Amid the COVID-19 pandemic, manufacturing is a mixed bag of activity. Though some industries have been hard hit by stay-at-home and social distancing directives, essential businesses like food and beverage, pharmaceuticals, medical equipment, and even the electronics needed to work from home are going like gangbusters. Meanwhile, some manufacturers have stepped up to retool their lines, ramping up production of the medical supplies—masks, gloves, ventilators, hand sanitizers, and more—needed to handle the coronavirus.
Through all of this, as manufacturers figure out how to keep their workers socially distanced on the factory floor, robotics has come to the fore, making continued production not only possible but safer and more efficient. This has subsequently given rise to robotics transactions as well.
The number of robotics transactions continued to decline in May 2020, but as factories begin to reopen around the world, that drop may be only temporary. More than US$1 billion was invested in autonomous vehicles last month, leading to funding in supply chain and logistics, healthcare, and other automation.
In May 2020, The Robot Report tracked 18 deals worth about US$1.5 billion, compared with 26 robotics transactions worth more than US$600 million in April 2020 and US$1.5 billion in 27 transactions in May 2019. In a recent study, Silicon Valley Bank noted that the trend toward fewer, larger deals has continued.
Some significant robotics deals are below.
Robotics companies serving supply chain and logistics applications raised more than US$150 million in May 2020. led by Zhejiang Damon Technology Co. The materials handling supplier said it expects to raise US$69 million in its initial public offering in Shanghai.
Berkeley, Calif.-based Covariant obtained US$40 million in Series B funding as it develops “AI Robotics” for robotic manipulation that needs less hand-holding
Mobile robot provider arculus in Ingolstadt, Germany, raised US$17.5 million in Series A funding to support manufacturing, and Shenzhen, China-based autonomous mobile robot maker Syrius raised US$10 million in its Series A+ round.
Norfolk, Va.-based SVT Robotics, which is developing a software platform as a service for supply chain automation, said it completed a seed round of US$3.5 million.
A handful of other robotics investments rounded out May 2020. In healthcare, Stereotaxis, a cardiac robotics developer in St. Louis, raised US$15 million, and Fourier Intelligence in Shanghai raised an unspecified Series B for its rehabilitation systems.
While more relevant to medical devices than surgical robots, Stryker announced a US$2.3 billion offer to finance its purchase of Memphis-based Wright Medical Group NV. Sylmar, Calif.-based Second Sight Medical Products Inc., which makes visual prosthetics, raised US$6.8 million in a stock sale.

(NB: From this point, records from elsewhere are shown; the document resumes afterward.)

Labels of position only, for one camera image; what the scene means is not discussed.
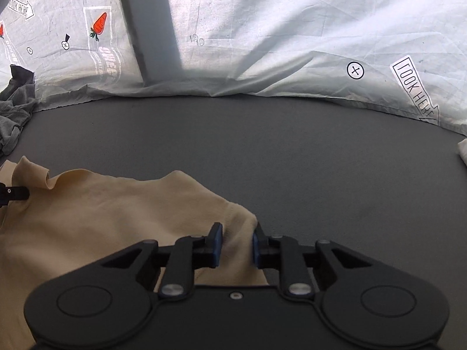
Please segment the beige long-sleeve shirt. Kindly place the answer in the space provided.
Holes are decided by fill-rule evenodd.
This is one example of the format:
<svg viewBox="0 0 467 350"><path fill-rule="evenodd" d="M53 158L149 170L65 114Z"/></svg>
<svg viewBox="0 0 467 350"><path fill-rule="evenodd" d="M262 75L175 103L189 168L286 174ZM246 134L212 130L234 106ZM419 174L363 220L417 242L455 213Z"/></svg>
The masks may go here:
<svg viewBox="0 0 467 350"><path fill-rule="evenodd" d="M51 176L26 158L1 166L1 181L29 199L1 209L1 347L29 349L23 314L29 293L52 278L145 239L173 245L223 226L221 261L196 272L198 284L264 285L252 264L256 217L182 171L149 181L75 169Z"/></svg>

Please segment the grey crumpled garment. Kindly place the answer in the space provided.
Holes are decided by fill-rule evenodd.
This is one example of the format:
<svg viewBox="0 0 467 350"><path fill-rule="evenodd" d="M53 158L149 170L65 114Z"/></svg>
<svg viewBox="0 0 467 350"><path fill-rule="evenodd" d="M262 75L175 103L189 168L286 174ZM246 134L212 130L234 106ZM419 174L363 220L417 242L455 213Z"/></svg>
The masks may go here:
<svg viewBox="0 0 467 350"><path fill-rule="evenodd" d="M34 73L10 65L9 84L1 91L1 155L9 156L17 146L25 124L37 105Z"/></svg>

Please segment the white folded cloth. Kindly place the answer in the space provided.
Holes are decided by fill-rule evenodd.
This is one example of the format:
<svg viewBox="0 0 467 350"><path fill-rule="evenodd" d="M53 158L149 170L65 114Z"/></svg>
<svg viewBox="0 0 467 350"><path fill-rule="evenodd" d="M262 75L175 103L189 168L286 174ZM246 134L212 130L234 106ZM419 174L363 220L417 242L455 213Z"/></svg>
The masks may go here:
<svg viewBox="0 0 467 350"><path fill-rule="evenodd" d="M457 144L457 149L460 158L462 159L463 163L467 166L467 138L463 139Z"/></svg>

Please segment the white printed backdrop sheet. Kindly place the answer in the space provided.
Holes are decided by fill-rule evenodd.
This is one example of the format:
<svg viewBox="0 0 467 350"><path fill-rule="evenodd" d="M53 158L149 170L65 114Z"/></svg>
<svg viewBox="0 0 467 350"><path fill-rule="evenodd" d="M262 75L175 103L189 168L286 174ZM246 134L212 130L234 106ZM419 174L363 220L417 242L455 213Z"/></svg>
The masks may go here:
<svg viewBox="0 0 467 350"><path fill-rule="evenodd" d="M1 0L1 80L40 109L310 97L466 132L466 0Z"/></svg>

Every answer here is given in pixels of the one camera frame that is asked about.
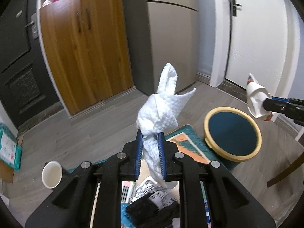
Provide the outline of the beige refrigerator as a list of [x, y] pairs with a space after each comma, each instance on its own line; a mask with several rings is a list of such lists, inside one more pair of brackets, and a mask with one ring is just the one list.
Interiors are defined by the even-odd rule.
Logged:
[[155, 93], [167, 63], [178, 75], [176, 91], [192, 85], [199, 55], [198, 0], [123, 0], [123, 9], [135, 87]]

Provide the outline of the black entrance door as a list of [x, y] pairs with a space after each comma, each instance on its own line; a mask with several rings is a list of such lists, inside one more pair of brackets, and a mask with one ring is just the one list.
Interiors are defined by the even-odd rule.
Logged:
[[59, 101], [44, 63], [37, 0], [10, 0], [1, 12], [1, 102], [19, 127]]

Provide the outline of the black paper cup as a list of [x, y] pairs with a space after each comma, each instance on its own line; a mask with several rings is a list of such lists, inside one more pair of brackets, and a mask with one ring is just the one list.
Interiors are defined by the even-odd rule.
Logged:
[[69, 172], [57, 161], [47, 162], [42, 170], [42, 183], [48, 189], [56, 188]]

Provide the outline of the green tissue package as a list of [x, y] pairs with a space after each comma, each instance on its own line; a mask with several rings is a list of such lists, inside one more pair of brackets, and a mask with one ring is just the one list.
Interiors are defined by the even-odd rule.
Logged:
[[22, 148], [18, 145], [17, 138], [4, 123], [1, 123], [0, 138], [1, 160], [12, 169], [19, 170], [21, 167]]

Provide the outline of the teal yellow-rimmed trash bin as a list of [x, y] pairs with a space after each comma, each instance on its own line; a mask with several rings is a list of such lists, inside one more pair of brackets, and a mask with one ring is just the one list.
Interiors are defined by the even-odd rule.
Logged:
[[250, 160], [262, 146], [262, 135], [256, 122], [236, 108], [212, 109], [205, 116], [203, 130], [208, 147], [231, 162]]

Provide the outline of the white room door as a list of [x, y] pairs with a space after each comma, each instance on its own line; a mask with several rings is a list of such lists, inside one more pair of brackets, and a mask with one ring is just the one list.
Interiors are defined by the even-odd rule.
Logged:
[[231, 0], [226, 79], [245, 88], [249, 74], [273, 96], [287, 97], [299, 58], [300, 23], [290, 0]]

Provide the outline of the silver foil wrapper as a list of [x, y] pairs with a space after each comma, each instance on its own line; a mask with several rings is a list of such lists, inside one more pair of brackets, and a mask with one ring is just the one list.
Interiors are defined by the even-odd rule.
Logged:
[[129, 201], [129, 204], [135, 202], [141, 197], [144, 197], [146, 194], [154, 193], [159, 190], [165, 190], [165, 189], [166, 188], [164, 186], [160, 185], [151, 176], [149, 176], [135, 188], [132, 197]]

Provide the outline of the white tissue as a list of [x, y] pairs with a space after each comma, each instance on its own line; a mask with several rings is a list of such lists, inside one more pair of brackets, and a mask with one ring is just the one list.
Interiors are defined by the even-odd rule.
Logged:
[[169, 189], [173, 189], [177, 182], [165, 183], [163, 180], [157, 134], [178, 127], [177, 117], [196, 91], [194, 88], [185, 94], [176, 94], [177, 79], [176, 70], [171, 63], [167, 63], [161, 72], [157, 92], [149, 96], [136, 121], [143, 135], [143, 156], [150, 175]]

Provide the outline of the wooden two-door cabinet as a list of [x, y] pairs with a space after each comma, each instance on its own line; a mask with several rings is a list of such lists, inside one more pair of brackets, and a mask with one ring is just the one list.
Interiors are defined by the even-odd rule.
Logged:
[[47, 62], [69, 114], [133, 86], [122, 0], [61, 0], [40, 9]]

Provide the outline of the black plastic bag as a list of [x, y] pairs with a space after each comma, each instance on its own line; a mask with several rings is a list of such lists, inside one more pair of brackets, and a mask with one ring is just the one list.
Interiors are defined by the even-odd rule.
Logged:
[[150, 192], [128, 205], [126, 214], [135, 227], [168, 227], [179, 218], [180, 205], [168, 192]]

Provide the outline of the wooden chair leg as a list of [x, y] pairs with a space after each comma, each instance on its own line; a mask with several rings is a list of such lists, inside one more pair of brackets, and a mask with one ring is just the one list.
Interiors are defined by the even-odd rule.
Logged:
[[266, 183], [267, 187], [271, 187], [271, 186], [279, 183], [286, 177], [288, 177], [291, 173], [293, 173], [296, 169], [298, 169], [303, 164], [303, 162], [304, 162], [304, 153], [302, 153], [293, 163], [291, 163], [291, 165], [287, 169], [285, 169], [283, 172], [278, 174], [273, 179], [269, 180]]

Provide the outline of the teal orange patterned rug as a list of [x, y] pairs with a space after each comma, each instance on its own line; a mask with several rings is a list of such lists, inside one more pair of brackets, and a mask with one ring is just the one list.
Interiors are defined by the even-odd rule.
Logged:
[[185, 153], [192, 157], [196, 162], [208, 164], [214, 161], [212, 152], [206, 147], [206, 145], [196, 136], [189, 136], [186, 133], [186, 126], [183, 126], [176, 131], [172, 132], [168, 136], [165, 136], [165, 140], [177, 145], [180, 152]]

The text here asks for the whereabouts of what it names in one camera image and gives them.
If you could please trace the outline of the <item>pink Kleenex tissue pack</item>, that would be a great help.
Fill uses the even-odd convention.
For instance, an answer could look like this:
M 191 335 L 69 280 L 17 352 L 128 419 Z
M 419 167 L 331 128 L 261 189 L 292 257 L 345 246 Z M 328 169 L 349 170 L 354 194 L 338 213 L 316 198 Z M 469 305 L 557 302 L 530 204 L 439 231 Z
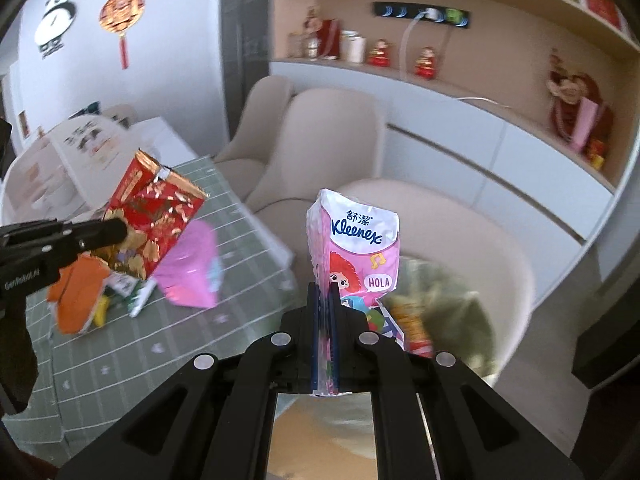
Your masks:
M 405 336 L 382 298 L 396 288 L 400 267 L 399 217 L 396 212 L 350 200 L 322 188 L 306 213 L 314 281 L 321 288 L 326 320 L 326 392 L 330 391 L 329 286 L 335 282 L 342 304 L 363 313 L 367 329 L 398 344 Z

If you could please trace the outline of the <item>red snack bag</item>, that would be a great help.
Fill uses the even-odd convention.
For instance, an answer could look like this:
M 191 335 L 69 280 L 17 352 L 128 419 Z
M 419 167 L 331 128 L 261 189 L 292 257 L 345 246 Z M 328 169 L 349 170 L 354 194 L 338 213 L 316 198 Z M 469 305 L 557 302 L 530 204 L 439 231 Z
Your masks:
M 189 179 L 148 153 L 136 151 L 103 216 L 122 220 L 127 235 L 122 242 L 92 254 L 111 270 L 145 281 L 207 199 L 205 191 Z

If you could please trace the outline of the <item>trash bin with yellow bag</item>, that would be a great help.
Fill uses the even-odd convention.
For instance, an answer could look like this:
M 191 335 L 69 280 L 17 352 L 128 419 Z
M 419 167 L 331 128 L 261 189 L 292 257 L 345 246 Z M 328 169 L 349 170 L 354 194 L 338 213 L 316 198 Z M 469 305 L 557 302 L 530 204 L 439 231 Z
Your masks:
M 405 336 L 407 351 L 449 352 L 483 378 L 498 372 L 495 331 L 480 294 L 446 266 L 402 257 L 396 288 L 382 304 Z

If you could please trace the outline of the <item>white green carton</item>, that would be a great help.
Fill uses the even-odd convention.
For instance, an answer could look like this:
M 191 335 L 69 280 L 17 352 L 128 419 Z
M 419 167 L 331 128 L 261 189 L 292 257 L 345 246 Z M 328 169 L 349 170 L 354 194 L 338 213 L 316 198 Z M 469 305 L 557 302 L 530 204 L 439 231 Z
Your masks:
M 154 292 L 156 281 L 141 281 L 128 274 L 113 272 L 105 280 L 106 296 L 116 306 L 124 307 L 130 318 L 136 318 Z

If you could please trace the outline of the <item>beige chair near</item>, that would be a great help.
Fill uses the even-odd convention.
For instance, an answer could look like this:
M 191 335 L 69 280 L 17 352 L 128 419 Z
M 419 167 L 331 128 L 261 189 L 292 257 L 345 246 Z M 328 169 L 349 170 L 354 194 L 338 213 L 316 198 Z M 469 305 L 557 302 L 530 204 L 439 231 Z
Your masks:
M 495 331 L 498 361 L 497 374 L 482 378 L 495 385 L 524 336 L 535 296 L 533 271 L 516 240 L 472 209 L 415 184 L 364 179 L 335 192 L 396 212 L 400 258 L 446 266 L 480 294 Z M 314 282 L 306 231 L 306 213 L 312 204 L 291 200 L 256 214 L 291 249 L 293 272 L 301 288 Z

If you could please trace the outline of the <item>green checkered tablecloth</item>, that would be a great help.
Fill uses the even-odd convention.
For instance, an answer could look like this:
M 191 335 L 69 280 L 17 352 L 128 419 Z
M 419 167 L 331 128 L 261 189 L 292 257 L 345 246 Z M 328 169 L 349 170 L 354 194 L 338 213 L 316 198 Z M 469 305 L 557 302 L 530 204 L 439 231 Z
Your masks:
M 217 237 L 222 277 L 216 306 L 175 306 L 154 290 L 134 318 L 114 306 L 104 326 L 66 336 L 44 292 L 30 296 L 26 327 L 38 379 L 26 411 L 3 419 L 22 450 L 64 464 L 192 356 L 235 356 L 278 328 L 283 311 L 296 304 L 292 272 L 270 252 L 212 160 L 194 159 L 177 170 L 208 195 L 198 218 Z

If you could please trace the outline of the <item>beige chair far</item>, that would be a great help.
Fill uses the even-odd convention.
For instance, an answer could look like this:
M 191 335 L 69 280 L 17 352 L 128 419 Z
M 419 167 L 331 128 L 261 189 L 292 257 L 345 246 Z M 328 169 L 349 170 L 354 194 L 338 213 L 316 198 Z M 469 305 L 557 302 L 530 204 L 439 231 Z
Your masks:
M 292 96 L 293 84 L 288 78 L 270 75 L 258 80 L 247 97 L 233 139 L 214 157 L 217 170 L 242 202 L 268 167 Z

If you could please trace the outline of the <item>red figurine left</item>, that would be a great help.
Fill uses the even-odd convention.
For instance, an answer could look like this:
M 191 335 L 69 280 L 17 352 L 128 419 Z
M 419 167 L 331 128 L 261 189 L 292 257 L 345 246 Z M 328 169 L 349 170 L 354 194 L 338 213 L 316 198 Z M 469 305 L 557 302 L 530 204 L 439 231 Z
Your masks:
M 390 67 L 390 44 L 385 39 L 375 41 L 369 52 L 367 63 L 376 67 Z

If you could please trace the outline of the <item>red figurine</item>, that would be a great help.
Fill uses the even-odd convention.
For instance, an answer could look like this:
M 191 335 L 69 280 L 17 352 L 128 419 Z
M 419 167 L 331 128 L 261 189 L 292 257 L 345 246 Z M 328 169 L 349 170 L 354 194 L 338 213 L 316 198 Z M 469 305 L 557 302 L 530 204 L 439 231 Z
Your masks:
M 436 62 L 435 49 L 433 47 L 424 47 L 414 63 L 414 73 L 423 79 L 432 80 L 437 72 Z
M 376 67 L 390 67 L 390 44 L 385 39 L 375 41 L 369 52 L 367 63 Z

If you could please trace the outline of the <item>white mugs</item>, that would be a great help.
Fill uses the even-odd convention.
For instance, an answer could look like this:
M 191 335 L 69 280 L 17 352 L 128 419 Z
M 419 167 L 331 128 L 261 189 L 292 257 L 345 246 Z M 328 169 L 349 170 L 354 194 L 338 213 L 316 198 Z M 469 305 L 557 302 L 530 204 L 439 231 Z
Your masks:
M 367 39 L 354 30 L 342 30 L 340 60 L 350 64 L 363 64 L 366 59 Z

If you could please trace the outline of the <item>red figurine right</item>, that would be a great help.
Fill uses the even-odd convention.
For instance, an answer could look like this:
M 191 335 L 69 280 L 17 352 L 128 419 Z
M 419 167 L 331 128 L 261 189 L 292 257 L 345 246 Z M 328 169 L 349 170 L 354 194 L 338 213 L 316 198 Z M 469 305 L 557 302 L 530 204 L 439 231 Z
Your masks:
M 423 79 L 432 80 L 437 72 L 436 62 L 435 49 L 433 47 L 424 47 L 414 63 L 414 73 Z

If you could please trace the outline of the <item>red chinese knot ornament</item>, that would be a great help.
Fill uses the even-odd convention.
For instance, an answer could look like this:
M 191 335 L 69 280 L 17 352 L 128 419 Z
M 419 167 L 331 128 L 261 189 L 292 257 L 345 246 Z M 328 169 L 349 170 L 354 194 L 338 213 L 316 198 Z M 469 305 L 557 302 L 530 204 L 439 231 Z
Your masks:
M 142 18 L 145 0 L 106 0 L 101 8 L 99 24 L 118 37 L 120 66 L 129 68 L 126 33 Z

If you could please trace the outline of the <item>black power strip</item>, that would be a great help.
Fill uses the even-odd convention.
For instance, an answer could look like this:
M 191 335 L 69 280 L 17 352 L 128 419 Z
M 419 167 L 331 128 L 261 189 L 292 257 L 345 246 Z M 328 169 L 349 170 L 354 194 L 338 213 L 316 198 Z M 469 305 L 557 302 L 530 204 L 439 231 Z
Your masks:
M 372 12 L 377 18 L 418 20 L 457 28 L 468 28 L 471 24 L 471 13 L 469 11 L 450 8 L 450 6 L 375 1 L 372 3 Z

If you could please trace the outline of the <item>red gift bouquet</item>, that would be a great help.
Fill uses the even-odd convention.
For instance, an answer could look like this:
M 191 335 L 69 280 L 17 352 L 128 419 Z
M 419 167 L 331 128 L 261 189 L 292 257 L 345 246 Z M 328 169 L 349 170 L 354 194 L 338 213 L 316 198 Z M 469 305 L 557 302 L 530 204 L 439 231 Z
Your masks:
M 614 125 L 612 108 L 596 81 L 584 72 L 571 72 L 557 48 L 551 49 L 549 63 L 550 125 L 572 152 L 584 156 L 593 169 L 601 170 Z

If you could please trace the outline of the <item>red framed picture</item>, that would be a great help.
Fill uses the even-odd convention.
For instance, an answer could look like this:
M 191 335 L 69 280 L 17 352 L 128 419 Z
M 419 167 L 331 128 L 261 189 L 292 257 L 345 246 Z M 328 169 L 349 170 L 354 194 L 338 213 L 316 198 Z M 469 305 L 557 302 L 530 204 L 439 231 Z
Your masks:
M 614 0 L 577 0 L 578 3 L 603 21 L 608 22 L 627 37 L 631 36 L 628 22 Z

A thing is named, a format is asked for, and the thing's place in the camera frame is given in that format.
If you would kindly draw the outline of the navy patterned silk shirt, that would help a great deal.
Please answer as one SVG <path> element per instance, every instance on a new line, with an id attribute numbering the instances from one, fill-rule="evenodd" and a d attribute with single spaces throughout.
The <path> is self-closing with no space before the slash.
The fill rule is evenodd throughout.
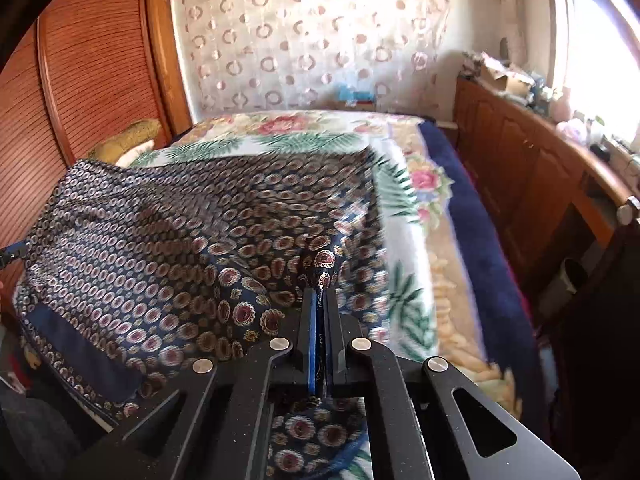
<path id="1" fill-rule="evenodd" d="M 370 148 L 118 169 L 80 162 L 28 233 L 15 310 L 87 408 L 121 422 L 199 358 L 246 356 L 304 291 L 388 324 Z"/>

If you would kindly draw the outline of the palm leaf printed blanket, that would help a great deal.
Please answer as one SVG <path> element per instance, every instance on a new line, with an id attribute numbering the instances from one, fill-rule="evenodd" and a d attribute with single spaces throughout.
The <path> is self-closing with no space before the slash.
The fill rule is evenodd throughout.
<path id="1" fill-rule="evenodd" d="M 390 250 L 370 148 L 337 154 L 267 153 L 170 162 L 172 149 L 143 155 L 143 168 L 179 166 L 187 189 L 192 162 L 212 160 L 213 180 L 197 219 L 152 236 L 149 300 L 122 310 L 140 344 L 129 363 L 143 394 L 199 356 L 245 356 L 277 336 L 306 287 L 337 292 L 337 304 L 367 336 L 389 344 Z"/>

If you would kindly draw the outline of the floral bed quilt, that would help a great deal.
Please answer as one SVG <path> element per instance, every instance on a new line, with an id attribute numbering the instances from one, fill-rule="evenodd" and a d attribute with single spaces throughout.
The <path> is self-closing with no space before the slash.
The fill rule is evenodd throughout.
<path id="1" fill-rule="evenodd" d="M 404 358 L 450 359 L 491 400 L 518 416 L 522 401 L 512 370 L 485 350 L 480 300 L 449 211 L 454 181 L 431 159 L 419 126 L 416 117 L 329 110 L 222 115 L 197 124 L 172 146 L 168 159 L 370 148 L 391 252 L 386 340 Z"/>

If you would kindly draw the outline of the mustard patterned folded cloth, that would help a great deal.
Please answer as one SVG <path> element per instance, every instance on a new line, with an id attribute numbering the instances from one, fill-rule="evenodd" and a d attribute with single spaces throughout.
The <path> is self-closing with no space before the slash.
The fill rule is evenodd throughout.
<path id="1" fill-rule="evenodd" d="M 152 151 L 159 133 L 158 119 L 138 120 L 116 136 L 96 145 L 87 158 L 122 168 L 129 167 L 138 157 Z"/>

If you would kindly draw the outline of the brown louvered wooden wardrobe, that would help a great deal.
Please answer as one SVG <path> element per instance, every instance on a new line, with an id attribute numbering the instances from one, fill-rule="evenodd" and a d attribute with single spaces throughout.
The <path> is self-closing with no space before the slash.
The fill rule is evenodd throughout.
<path id="1" fill-rule="evenodd" d="M 1 72 L 1 244 L 22 240 L 66 170 L 136 120 L 186 128 L 152 40 L 156 0 L 52 0 Z"/>

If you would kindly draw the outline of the blue tissue box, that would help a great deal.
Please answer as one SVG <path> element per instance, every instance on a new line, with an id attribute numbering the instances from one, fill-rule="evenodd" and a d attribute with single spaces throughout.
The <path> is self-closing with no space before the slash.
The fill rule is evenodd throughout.
<path id="1" fill-rule="evenodd" d="M 376 95 L 368 90 L 357 90 L 342 84 L 338 88 L 336 107 L 341 110 L 374 112 L 376 110 Z"/>

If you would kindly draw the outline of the long wooden side cabinet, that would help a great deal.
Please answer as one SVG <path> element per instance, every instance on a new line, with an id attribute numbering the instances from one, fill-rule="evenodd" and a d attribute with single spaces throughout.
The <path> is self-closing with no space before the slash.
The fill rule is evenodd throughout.
<path id="1" fill-rule="evenodd" d="M 631 190 L 588 148 L 478 82 L 458 78 L 457 151 L 532 307 L 563 260 L 605 249 Z"/>

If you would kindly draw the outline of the sheer circle-patterned curtain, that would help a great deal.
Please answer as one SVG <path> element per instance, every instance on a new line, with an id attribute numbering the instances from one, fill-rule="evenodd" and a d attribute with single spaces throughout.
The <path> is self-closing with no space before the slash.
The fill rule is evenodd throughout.
<path id="1" fill-rule="evenodd" d="M 172 0 L 195 116 L 310 110 L 342 84 L 376 110 L 424 114 L 449 0 Z"/>

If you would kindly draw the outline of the open cardboard box on cabinet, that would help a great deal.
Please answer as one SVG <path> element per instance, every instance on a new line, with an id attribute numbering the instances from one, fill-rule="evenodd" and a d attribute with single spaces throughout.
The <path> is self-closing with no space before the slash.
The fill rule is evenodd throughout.
<path id="1" fill-rule="evenodd" d="M 497 91 L 520 98 L 526 98 L 535 84 L 535 79 L 520 70 L 518 66 L 506 67 L 486 52 L 480 54 L 480 80 Z"/>

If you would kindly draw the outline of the pink bottle on cabinet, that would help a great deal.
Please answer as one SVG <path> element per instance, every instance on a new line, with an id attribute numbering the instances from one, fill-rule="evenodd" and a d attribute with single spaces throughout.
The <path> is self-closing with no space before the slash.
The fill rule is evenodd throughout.
<path id="1" fill-rule="evenodd" d="M 556 89 L 549 104 L 549 117 L 558 124 L 568 122 L 573 118 L 574 110 L 570 102 L 570 88 Z"/>

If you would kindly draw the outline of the window with wooden frame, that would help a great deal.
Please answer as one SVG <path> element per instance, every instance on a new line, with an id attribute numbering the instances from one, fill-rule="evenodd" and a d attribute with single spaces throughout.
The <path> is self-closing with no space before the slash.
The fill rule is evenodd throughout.
<path id="1" fill-rule="evenodd" d="M 626 148 L 639 149 L 639 63 L 593 0 L 554 0 L 553 85 L 570 90 L 570 105 Z"/>

In software and components, Zurich-based computer vision and artificial intelligence firm Scandit raised US$80 million in Series C funding, and Dell Technologies Capital led a US$30 million Series A round in San Jose, Calif.-based SiMa.ai, which offers “machine learning on a chip” for edge processing.
San Francisco-based Xwing locked onto Series A funding of US$10 million led by R7 Partners for its drone autonomy software.
In agriculture, Cerescon BV raised US$3.29 million. The Heeze, Netherlands-based company has developed a robotic asparagus harvester.